» **PROBLEM DETAILS**
Give the data below again exactly as written, but without the pictures.

» **DATASET EXTRACT**

== Segment start ==

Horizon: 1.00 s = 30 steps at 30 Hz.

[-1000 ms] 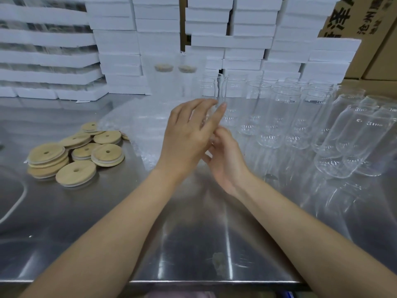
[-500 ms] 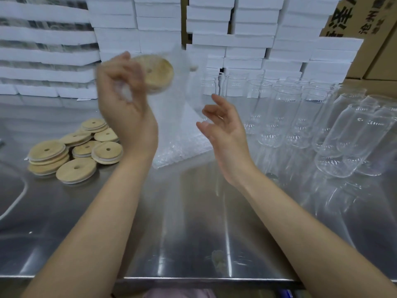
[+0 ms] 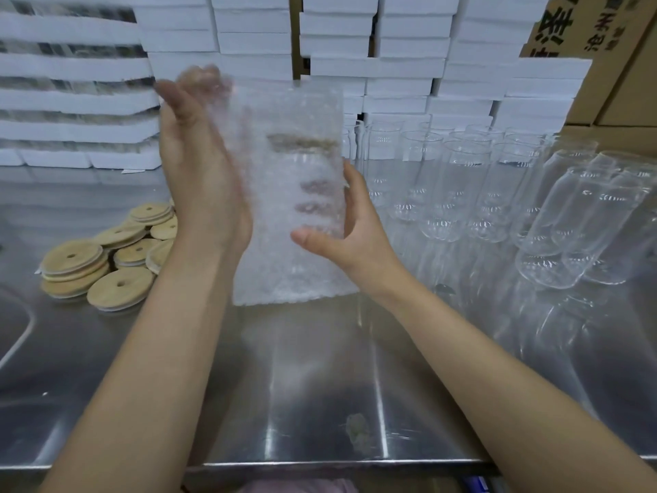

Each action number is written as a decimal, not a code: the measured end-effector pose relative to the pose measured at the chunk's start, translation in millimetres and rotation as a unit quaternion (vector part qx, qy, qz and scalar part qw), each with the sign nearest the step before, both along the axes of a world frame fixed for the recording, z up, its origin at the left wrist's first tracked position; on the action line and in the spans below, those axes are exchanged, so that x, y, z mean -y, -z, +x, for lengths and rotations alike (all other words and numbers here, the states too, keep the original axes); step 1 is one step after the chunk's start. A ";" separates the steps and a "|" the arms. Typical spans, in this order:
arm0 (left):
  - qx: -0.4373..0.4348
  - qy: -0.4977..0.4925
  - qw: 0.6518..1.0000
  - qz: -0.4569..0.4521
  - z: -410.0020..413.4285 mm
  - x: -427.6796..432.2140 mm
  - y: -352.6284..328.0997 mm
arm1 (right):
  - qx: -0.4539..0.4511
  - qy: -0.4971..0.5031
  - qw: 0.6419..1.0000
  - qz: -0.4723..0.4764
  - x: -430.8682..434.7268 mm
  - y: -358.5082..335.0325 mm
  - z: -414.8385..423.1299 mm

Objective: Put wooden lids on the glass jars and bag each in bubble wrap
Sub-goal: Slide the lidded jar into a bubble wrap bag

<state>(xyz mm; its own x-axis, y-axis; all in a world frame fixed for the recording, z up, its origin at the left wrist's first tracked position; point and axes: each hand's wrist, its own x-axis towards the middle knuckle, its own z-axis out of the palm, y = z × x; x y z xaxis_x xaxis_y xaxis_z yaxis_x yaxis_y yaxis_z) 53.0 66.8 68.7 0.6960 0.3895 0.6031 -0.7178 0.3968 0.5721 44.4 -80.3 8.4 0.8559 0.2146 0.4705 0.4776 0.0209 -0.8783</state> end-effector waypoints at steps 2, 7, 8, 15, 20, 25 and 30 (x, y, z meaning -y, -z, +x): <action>-0.109 0.006 0.993 0.043 7.3 1.1 8.3 | -0.028 0.024 0.998 0.048 7.2 -3.7 6.1; -0.312 0.103 0.891 0.312 5.4 19.5 28.5 | -0.115 0.031 0.990 0.074 34.7 1.4 21.3; -0.297 0.138 0.870 0.368 3.8 22.5 32.9 | -0.103 0.029 0.992 0.059 37.9 4.5 22.7; -0.276 0.159 0.908 0.271 6.3 25.6 45.1 | -0.107 -0.024 0.994 0.015 40.4 5.3 34.1; -0.256 0.178 0.936 0.162 7.8 26.7 46.0 | -0.268 0.015 0.962 -0.038 47.7 13.6 38.6; -0.193 0.144 0.941 0.238 9.2 25.5 49.3 | -0.190 0.085 0.973 -0.097 43.2 16.6 39.2; -0.133 0.134 0.918 0.348 10.4 29.4 60.4 | -0.033 0.197 0.956 -0.216 47.1 23.6 39.1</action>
<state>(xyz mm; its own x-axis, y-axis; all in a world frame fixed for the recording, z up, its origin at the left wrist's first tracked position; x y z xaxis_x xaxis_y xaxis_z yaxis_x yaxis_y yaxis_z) 63.4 37.3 8.3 0.8699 -0.2325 0.4349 -0.4447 0.0116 0.8956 83.4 -127.4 -15.2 0.9351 0.0320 0.3529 0.3172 -0.5194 -0.7934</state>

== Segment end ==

» **THE COMPLETED TASK**
Horizon: 1.00 s = 30 steps at 30 Hz.

[-1000 ms] 
[-500 ms] 
[+0 ms] 

Each action number is written as a decimal, not a code: the measured end-effector pose relative to the pose measured at the chunk's start, translation in millimetres and rotation as a unit quaternion (vector part qx, qy, qz and scalar part qw), each with the sign nearest the step before, both along the axes of a world frame fixed for the recording, z up, its origin at the left wrist's first tracked position; on the action line and in the spans below, those axes are exchanged, so that x, y, z mean -y, -z, +x, for lengths and rotations alike (all other words and numbers here, the states too, keep the original axes); step 1 is one step after the chunk's start. A ";" separates the steps and a "|" the arms. Typical spans, in this order:
arm0 (left):
  - qx: -0.4373..0.4348
  - qy: -0.4977..0.4925
  - qw: 0.6518..1.0000
  - qz: -0.4569..0.4521
  - z: -410.0020..413.4285 mm
  - x: -427.6796..432.2140 mm
  - y: -352.6284..328.0997 mm
arm1 (right):
  - qx: -0.4539..0.4511
  - qy: -0.4971..0.5031
  - qw: 0.6419..1.0000
  - qz: -0.4723..0.4764
  - x: -430.8682..434.7268 mm
  - y: -358.5082..335.0325 mm
  - z: -414.8385..423.1299 mm

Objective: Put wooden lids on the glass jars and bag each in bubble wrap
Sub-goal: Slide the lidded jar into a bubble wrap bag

<state>(xyz mm; its own x-axis, y-axis; all in a world frame fixed for the recording, z up, its origin at the left wrist's first tracked position; point and axes: each hand's wrist, its own x-axis towards the middle knuckle, its own z-axis out of the palm, y = z × x; x y z xaxis_x xaxis_y xaxis_z yaxis_x yaxis_y yaxis_z) 53.0 66.8 68.7 0.6960 0.3895 0.6031 -0.7178 0.3968 0.5721 44.4 -80.3 8.4 0.8559 0.2146 0.4705 0.4776 0.0209 -0.8783</state> end-effector waypoints at steps 2, 7, 8, 15, 20, 25 and 30 (x, y, z meaning -y, -z, +x): <action>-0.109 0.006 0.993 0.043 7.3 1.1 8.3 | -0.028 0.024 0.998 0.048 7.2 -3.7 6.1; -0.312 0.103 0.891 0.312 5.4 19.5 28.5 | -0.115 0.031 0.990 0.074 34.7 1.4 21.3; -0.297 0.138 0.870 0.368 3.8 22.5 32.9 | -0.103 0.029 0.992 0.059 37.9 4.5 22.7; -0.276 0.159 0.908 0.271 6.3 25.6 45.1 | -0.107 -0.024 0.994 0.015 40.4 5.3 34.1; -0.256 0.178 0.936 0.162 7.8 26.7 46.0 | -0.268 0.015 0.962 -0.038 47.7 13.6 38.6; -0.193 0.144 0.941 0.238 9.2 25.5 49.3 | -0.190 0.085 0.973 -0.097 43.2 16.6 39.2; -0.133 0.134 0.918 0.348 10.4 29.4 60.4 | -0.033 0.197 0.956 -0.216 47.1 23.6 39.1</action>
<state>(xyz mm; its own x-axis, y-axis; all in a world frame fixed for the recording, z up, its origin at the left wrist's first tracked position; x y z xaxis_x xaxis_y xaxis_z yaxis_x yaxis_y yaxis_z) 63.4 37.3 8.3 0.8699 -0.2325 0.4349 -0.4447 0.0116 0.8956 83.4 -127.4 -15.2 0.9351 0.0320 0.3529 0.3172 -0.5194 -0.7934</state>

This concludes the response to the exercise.